I saw in the Log Insight user guide that it was possible to manually import log files for analysis. I can not find this in the UI. Anybody find a way to do this?
Thanks, makes sense. We will be providing directions on how send non-syslog traffic over the syslog protocol as a workaround.
Manual import is only supported for Log Insight archives, i.e. the files that are generated if you enable archiving and provide an NFS location. Log Insight 1.0 is intended for live syslog sources.
Can you provide some more details about your use case? I would be happy to understand more so we can consider feature requests for future releases.
Thanks,
--Spiros
Ok, I understand what the import process is intended for now. So, here is what I was trying to do or expecting.
I'm a Splunk user, so they have the ability to suck in any syslog from any application, not that I need that detail, but it would be nice to reference other VMware applications or Third Party applications that run on top of VMware's stack. It would be very useful to layer all logs on top vSphere logs to see patterns and diagnose whether a problem is application based or vSphere based.
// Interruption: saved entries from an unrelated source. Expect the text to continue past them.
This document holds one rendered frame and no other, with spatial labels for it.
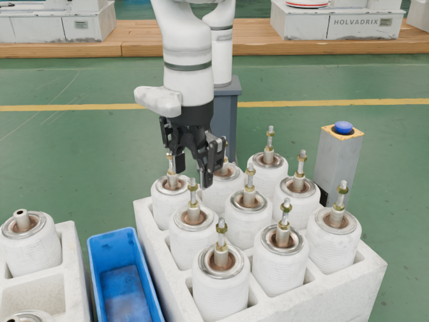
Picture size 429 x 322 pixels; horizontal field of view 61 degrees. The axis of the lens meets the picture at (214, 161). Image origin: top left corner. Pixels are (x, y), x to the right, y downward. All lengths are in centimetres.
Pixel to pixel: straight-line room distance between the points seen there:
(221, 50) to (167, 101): 65
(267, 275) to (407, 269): 48
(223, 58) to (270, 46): 151
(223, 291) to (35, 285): 35
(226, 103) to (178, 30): 67
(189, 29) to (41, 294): 55
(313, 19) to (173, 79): 226
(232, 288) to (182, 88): 31
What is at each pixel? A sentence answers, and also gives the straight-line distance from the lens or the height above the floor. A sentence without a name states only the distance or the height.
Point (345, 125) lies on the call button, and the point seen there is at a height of 33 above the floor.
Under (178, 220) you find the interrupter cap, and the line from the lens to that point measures 69.
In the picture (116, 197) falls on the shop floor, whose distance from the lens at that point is 120.
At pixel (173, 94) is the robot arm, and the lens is 53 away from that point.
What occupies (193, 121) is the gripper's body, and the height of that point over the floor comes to 47.
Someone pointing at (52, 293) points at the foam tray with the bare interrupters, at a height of 13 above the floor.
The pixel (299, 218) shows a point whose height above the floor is 21.
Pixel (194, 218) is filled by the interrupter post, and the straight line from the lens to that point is 69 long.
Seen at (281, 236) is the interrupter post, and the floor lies 27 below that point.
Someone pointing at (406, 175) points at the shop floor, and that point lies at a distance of 142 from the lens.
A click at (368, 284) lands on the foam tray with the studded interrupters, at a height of 14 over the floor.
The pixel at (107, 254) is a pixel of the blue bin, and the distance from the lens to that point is 93.
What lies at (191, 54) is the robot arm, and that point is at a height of 57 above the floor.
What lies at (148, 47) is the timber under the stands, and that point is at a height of 6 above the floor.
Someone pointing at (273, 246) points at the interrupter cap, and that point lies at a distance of 65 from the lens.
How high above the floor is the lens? 70
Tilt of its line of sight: 32 degrees down
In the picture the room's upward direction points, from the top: straight up
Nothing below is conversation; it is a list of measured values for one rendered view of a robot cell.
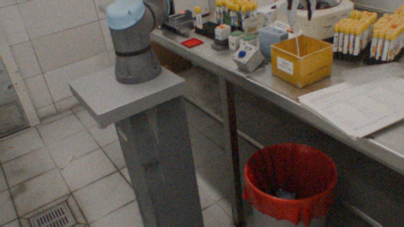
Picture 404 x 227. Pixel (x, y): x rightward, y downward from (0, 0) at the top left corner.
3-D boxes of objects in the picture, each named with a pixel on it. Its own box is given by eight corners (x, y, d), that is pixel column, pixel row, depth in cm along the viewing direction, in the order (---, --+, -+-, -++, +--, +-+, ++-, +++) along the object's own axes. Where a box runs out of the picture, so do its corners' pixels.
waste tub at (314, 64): (270, 74, 120) (270, 45, 115) (301, 61, 125) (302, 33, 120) (300, 89, 110) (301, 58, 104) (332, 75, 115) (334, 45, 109)
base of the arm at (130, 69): (121, 89, 114) (114, 59, 109) (111, 72, 126) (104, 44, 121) (168, 75, 118) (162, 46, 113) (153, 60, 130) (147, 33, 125)
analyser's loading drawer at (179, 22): (158, 23, 171) (156, 12, 168) (170, 19, 174) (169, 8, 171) (181, 33, 156) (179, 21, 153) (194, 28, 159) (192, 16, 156)
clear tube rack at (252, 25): (215, 26, 164) (214, 10, 160) (233, 20, 168) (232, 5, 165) (245, 37, 149) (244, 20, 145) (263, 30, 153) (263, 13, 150)
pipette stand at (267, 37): (256, 57, 132) (255, 30, 127) (271, 50, 135) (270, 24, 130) (276, 65, 125) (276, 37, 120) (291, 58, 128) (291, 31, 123)
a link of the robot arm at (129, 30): (106, 52, 114) (95, 9, 107) (127, 36, 125) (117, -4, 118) (140, 53, 110) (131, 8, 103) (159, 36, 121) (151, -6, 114)
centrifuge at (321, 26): (259, 34, 151) (258, 4, 144) (318, 17, 159) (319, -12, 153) (296, 53, 132) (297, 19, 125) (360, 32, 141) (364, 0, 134)
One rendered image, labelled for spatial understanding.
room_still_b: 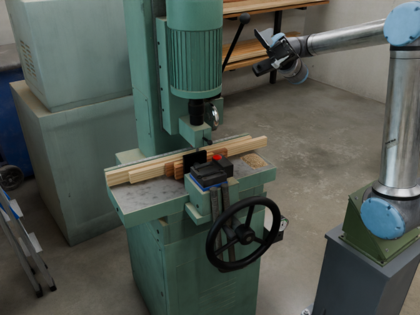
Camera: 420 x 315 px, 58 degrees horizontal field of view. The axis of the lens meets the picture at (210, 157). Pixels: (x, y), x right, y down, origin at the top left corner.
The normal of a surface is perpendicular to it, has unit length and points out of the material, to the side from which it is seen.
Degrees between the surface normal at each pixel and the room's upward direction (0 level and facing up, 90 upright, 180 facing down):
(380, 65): 90
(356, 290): 90
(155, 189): 0
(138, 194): 0
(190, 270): 90
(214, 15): 90
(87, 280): 0
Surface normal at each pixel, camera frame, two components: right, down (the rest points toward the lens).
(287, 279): 0.00, -0.86
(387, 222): -0.84, 0.30
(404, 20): -0.84, 0.10
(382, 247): 0.39, -0.39
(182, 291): 0.48, 0.44
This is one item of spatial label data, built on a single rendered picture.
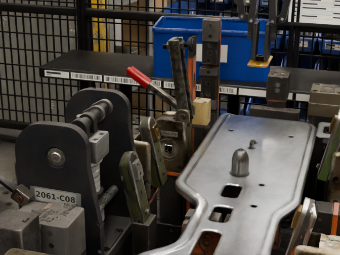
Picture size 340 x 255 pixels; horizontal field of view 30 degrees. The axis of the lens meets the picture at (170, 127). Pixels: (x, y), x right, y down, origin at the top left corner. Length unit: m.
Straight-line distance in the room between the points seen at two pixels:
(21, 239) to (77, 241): 0.10
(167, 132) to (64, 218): 0.48
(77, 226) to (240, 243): 0.25
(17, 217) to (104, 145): 0.18
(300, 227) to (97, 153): 0.30
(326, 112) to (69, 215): 0.79
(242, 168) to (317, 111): 0.39
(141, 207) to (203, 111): 0.40
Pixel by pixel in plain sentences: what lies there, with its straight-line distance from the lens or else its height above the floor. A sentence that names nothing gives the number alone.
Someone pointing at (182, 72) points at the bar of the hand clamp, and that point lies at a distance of 1.27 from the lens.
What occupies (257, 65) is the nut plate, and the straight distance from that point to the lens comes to 1.21.
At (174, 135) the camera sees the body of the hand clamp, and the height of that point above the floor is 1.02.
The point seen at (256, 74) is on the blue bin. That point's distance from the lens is 1.64.
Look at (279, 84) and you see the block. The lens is 1.54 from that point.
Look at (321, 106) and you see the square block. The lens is 1.50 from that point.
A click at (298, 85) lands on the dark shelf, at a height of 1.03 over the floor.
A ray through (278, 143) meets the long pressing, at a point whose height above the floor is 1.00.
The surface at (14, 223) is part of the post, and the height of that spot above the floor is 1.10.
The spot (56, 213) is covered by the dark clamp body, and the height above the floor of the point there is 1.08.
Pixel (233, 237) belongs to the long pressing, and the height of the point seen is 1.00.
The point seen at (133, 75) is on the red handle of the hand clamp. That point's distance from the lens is 1.31.
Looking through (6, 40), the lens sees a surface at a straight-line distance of 3.48.
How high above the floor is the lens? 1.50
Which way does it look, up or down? 21 degrees down
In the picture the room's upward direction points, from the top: straight up
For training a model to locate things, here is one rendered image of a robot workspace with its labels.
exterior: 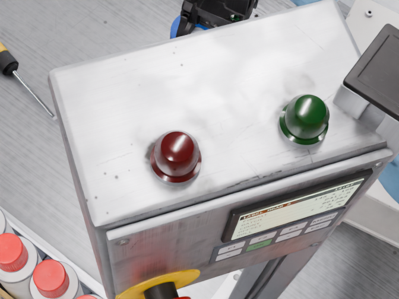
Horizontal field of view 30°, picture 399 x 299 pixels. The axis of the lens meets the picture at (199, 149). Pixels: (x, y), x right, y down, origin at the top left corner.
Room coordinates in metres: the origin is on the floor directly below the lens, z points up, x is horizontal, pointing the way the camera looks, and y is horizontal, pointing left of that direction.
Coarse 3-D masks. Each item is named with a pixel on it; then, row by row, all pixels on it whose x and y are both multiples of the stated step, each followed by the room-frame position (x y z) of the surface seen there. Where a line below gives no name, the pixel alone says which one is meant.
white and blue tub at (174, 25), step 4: (176, 20) 0.57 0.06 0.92; (172, 24) 0.57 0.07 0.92; (176, 24) 0.57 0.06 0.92; (196, 24) 0.57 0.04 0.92; (172, 28) 0.56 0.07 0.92; (176, 28) 0.56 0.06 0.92; (204, 28) 0.57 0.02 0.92; (208, 28) 0.57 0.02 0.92; (172, 32) 0.55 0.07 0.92; (176, 32) 0.55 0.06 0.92; (172, 36) 0.55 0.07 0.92
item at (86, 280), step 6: (66, 258) 0.20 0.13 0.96; (72, 264) 0.19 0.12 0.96; (78, 270) 0.19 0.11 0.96; (78, 276) 0.18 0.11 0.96; (84, 276) 0.18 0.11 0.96; (90, 276) 0.18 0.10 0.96; (84, 282) 0.17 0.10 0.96; (90, 282) 0.18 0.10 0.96; (96, 282) 0.18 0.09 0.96; (90, 288) 0.17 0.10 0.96; (96, 288) 0.17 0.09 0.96; (102, 288) 0.17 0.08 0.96; (96, 294) 0.16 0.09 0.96; (102, 294) 0.16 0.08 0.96
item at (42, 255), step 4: (12, 228) 0.24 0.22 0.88; (16, 232) 0.24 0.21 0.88; (36, 248) 0.22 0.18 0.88; (40, 252) 0.22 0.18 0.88; (40, 256) 0.21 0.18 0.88; (44, 256) 0.22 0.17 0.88; (48, 256) 0.22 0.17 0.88; (0, 284) 0.17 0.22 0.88; (4, 288) 0.17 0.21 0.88; (84, 288) 0.18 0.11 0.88; (84, 292) 0.18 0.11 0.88; (88, 292) 0.18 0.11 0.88
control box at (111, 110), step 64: (128, 64) 0.19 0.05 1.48; (192, 64) 0.20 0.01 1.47; (256, 64) 0.20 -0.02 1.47; (320, 64) 0.21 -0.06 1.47; (64, 128) 0.15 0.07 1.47; (128, 128) 0.15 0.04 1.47; (192, 128) 0.16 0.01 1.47; (256, 128) 0.17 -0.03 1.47; (128, 192) 0.12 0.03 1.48; (192, 192) 0.13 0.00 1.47; (256, 192) 0.13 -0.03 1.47; (128, 256) 0.10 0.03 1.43; (192, 256) 0.12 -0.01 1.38; (256, 256) 0.14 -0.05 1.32
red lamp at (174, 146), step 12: (168, 132) 0.15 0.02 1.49; (180, 132) 0.15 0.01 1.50; (156, 144) 0.14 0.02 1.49; (168, 144) 0.14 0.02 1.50; (180, 144) 0.14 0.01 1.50; (192, 144) 0.14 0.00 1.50; (156, 156) 0.13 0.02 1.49; (168, 156) 0.13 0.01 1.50; (180, 156) 0.13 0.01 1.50; (192, 156) 0.14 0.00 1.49; (156, 168) 0.13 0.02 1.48; (168, 168) 0.13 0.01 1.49; (180, 168) 0.13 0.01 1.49; (192, 168) 0.13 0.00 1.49; (168, 180) 0.13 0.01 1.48; (180, 180) 0.13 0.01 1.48
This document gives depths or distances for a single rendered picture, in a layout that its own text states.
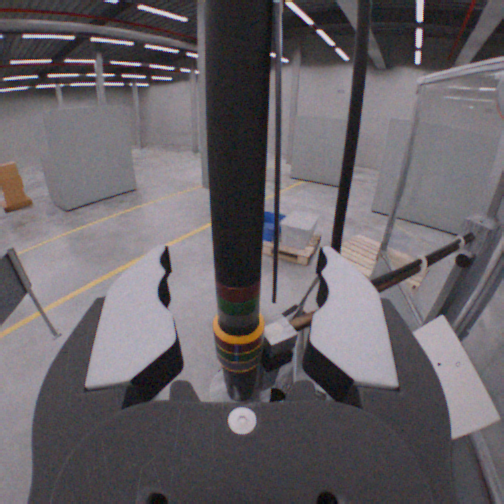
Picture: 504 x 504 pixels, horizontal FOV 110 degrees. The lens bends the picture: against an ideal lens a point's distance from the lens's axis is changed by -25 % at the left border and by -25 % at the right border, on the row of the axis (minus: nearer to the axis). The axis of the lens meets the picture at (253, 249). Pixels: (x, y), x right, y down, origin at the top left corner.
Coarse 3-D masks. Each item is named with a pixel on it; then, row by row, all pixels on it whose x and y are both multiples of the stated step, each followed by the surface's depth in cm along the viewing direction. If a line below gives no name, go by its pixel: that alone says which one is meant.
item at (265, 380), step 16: (272, 320) 23; (288, 336) 21; (272, 352) 21; (288, 352) 22; (272, 368) 22; (224, 384) 25; (256, 384) 25; (272, 384) 25; (224, 400) 24; (256, 400) 24
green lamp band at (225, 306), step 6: (216, 294) 17; (216, 300) 17; (222, 300) 16; (252, 300) 16; (258, 300) 17; (222, 306) 17; (228, 306) 16; (234, 306) 16; (240, 306) 16; (246, 306) 16; (252, 306) 17; (228, 312) 17; (234, 312) 16; (240, 312) 16; (246, 312) 17
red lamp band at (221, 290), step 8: (216, 280) 16; (216, 288) 16; (224, 288) 16; (232, 288) 15; (240, 288) 15; (248, 288) 15; (256, 288) 16; (224, 296) 16; (232, 296) 16; (240, 296) 16; (248, 296) 16
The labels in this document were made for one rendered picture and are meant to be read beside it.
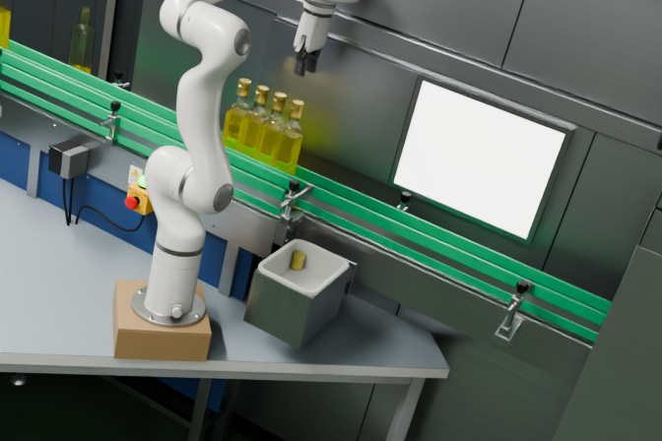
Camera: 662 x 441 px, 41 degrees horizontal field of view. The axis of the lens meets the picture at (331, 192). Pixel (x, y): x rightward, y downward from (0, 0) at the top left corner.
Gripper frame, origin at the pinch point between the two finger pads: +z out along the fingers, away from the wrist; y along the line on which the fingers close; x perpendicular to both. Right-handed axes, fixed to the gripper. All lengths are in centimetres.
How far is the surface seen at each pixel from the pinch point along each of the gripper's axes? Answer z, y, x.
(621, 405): 40, 22, 106
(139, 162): 40, 15, -37
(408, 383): 78, -1, 53
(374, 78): 0.0, -12.3, 15.3
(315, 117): 17.5, -12.2, 0.8
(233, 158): 31.1, 6.1, -12.6
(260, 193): 33.7, 13.1, 1.5
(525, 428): 84, -16, 87
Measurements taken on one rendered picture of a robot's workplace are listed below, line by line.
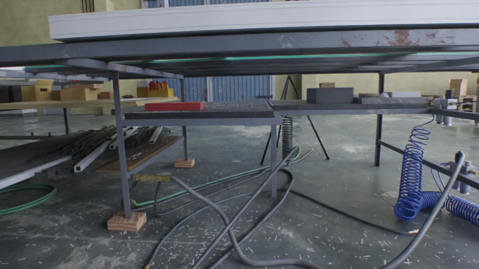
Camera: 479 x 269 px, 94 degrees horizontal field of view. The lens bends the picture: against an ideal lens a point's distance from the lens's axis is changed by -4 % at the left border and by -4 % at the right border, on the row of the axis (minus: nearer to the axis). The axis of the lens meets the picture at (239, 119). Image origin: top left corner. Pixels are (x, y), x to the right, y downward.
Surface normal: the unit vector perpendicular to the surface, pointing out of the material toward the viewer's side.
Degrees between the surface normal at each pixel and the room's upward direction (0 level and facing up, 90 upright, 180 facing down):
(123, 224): 90
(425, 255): 0
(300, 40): 90
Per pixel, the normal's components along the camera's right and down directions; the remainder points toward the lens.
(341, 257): -0.02, -0.99
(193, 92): -0.08, 0.13
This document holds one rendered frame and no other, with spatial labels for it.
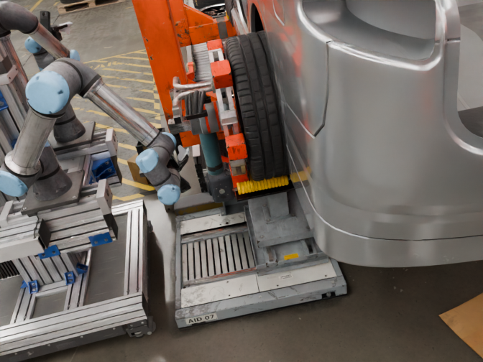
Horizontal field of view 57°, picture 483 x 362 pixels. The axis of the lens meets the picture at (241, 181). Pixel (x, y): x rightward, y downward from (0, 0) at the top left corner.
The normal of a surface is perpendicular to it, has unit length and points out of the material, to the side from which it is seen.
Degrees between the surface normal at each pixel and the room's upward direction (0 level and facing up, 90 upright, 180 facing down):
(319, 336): 0
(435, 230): 108
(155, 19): 90
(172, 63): 90
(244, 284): 0
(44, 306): 0
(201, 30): 90
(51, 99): 84
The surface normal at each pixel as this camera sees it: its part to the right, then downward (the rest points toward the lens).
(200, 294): -0.16, -0.81
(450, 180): -0.10, 0.66
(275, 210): 0.12, 0.55
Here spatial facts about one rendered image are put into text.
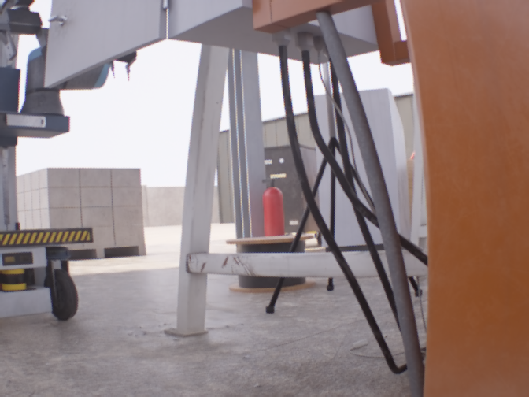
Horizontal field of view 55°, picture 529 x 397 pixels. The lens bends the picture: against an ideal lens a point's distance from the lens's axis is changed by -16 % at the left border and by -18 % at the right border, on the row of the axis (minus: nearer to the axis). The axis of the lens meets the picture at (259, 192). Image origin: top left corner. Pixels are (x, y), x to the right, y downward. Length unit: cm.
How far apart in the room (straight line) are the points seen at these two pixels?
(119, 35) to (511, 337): 89
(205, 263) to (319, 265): 38
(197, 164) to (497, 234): 117
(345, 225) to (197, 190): 273
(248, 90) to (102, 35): 402
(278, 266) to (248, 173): 366
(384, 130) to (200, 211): 273
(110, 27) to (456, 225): 81
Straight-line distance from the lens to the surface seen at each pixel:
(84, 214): 558
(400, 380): 109
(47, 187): 537
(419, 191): 250
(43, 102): 202
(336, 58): 79
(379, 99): 423
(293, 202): 566
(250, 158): 503
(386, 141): 418
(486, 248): 54
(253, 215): 501
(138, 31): 108
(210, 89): 161
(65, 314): 197
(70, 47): 127
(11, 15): 144
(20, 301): 179
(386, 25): 116
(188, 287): 163
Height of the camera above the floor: 33
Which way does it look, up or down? 2 degrees up
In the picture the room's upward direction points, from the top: 4 degrees counter-clockwise
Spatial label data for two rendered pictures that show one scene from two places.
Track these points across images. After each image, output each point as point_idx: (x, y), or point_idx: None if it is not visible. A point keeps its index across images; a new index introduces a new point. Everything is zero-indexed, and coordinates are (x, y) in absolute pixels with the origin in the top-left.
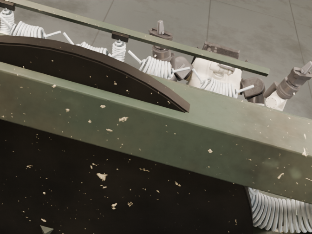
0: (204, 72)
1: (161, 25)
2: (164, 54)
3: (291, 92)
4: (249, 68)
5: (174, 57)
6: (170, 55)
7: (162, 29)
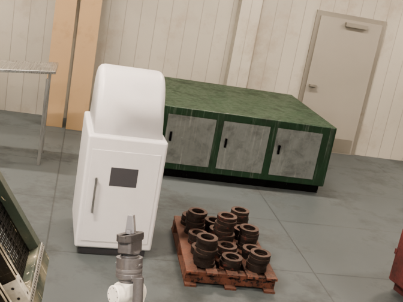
0: None
1: (128, 220)
2: (117, 262)
3: None
4: None
5: (135, 281)
6: (126, 269)
7: (129, 227)
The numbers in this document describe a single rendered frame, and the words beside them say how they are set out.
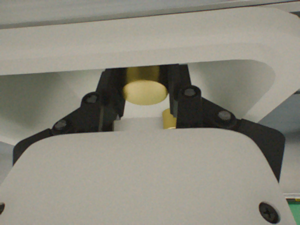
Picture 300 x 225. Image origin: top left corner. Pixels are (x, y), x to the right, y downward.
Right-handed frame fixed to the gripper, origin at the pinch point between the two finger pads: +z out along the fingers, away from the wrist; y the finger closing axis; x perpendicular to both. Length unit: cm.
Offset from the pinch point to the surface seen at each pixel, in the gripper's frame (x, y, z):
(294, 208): -15.0, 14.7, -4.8
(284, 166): -12.2, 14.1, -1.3
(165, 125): -10.7, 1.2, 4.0
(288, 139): -11.4, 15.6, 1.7
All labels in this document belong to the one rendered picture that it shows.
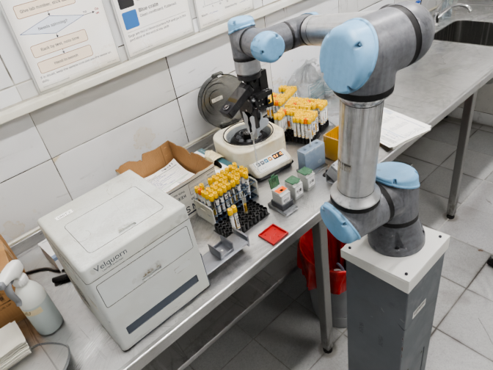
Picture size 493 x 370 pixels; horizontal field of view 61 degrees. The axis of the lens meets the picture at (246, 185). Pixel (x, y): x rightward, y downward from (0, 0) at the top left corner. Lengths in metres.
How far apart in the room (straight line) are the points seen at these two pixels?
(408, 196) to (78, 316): 0.94
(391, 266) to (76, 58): 1.13
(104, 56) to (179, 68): 0.31
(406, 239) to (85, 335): 0.88
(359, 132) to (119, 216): 0.59
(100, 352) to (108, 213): 0.36
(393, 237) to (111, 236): 0.71
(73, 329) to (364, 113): 0.93
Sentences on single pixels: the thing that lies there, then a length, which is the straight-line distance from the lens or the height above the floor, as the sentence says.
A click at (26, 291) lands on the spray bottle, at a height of 1.03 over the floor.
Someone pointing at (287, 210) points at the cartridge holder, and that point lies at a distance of 1.38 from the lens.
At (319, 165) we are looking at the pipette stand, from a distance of 1.58.
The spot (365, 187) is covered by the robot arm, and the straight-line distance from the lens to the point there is 0.96.
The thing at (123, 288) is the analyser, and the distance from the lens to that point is 1.03.
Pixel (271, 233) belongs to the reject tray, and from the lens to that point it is 1.32.
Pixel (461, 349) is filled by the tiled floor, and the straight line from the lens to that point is 2.17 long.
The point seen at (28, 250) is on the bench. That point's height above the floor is 0.87.
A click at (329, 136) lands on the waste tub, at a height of 0.96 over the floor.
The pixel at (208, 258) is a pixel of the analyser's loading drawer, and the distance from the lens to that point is 1.23.
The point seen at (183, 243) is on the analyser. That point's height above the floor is 1.07.
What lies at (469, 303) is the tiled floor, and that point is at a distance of 2.33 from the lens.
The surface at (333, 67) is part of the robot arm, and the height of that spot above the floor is 1.48.
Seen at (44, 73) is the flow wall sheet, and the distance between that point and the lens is 1.46.
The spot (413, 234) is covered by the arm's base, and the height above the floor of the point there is 0.97.
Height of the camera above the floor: 1.77
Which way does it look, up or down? 35 degrees down
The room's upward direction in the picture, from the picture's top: 11 degrees counter-clockwise
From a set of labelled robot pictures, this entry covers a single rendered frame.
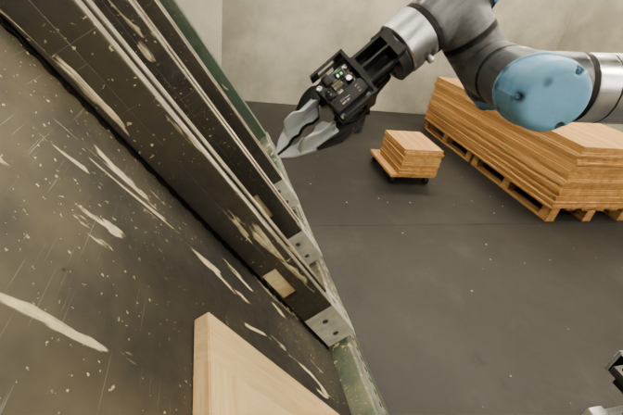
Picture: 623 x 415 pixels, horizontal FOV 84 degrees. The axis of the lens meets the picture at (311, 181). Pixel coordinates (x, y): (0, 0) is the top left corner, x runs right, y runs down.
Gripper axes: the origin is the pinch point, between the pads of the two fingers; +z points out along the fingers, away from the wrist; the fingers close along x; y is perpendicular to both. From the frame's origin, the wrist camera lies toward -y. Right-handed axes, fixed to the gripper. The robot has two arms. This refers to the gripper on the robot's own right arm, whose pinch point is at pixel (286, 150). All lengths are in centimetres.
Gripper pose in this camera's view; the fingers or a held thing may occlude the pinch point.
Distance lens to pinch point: 51.0
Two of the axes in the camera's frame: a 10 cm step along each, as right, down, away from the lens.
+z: -7.6, 6.4, 0.6
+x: 6.3, 7.7, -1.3
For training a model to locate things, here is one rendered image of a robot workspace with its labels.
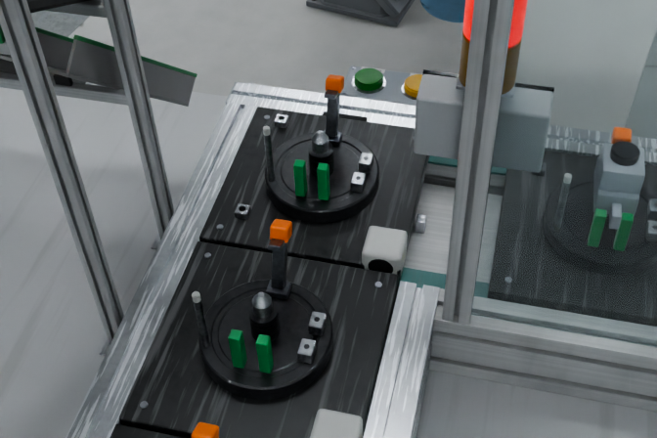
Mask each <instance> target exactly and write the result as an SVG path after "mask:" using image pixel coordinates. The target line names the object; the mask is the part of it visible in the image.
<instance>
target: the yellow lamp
mask: <svg viewBox="0 0 657 438"><path fill-rule="evenodd" d="M469 42H470V41H469V40H468V39H467V38H466V37H465V35H464V34H463V31H462V41H461V51H460V71H459V79H460V83H461V84H462V85H463V86H464V87H465V81H466V72H467V62H468V52H469Z"/></svg>
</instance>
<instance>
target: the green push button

Just to fully understand the request, a follow-up question - couldn't you just have other VMware applications and/or Third Party applications forward logs to Log Insight over the syslog protocol?
Yes, that could work I guess, but it looks like the dashboard and the analytics would not parse other applications correctly or give a clean interface to diagnose. I'm just wondering if it could be possible to mimic some of the functionality that Splunk has developed for the virtualized environment.
Today, Log Insight comes with the vSphere content pack to give you information about your vSphere logs. In the future, additional content packs will be provided to give you information about other types of logs messages. In the meantime, you can extract meaningful information from your log messages from the interactive analytics page. From there, you have the ability to extract fields, construct queries, apply functions, group information, save dashboards, and create alerts. In short, you have the ability to do this today.
The more information you can provide about specific use-cases the better. For example, what are you trying to do that you cannot and why would you like to do that?
That's good to know. Thanks.
I guess one use case, is the ability to import log files from other applications that don't have the ability to export to a syslog server.
Thanks, makes sense. We will be providing directions on how send non-syslog traffic over the syslog protocol as a workaround.
Hey Todd - did your question get answered? If so, can you mark it as answered?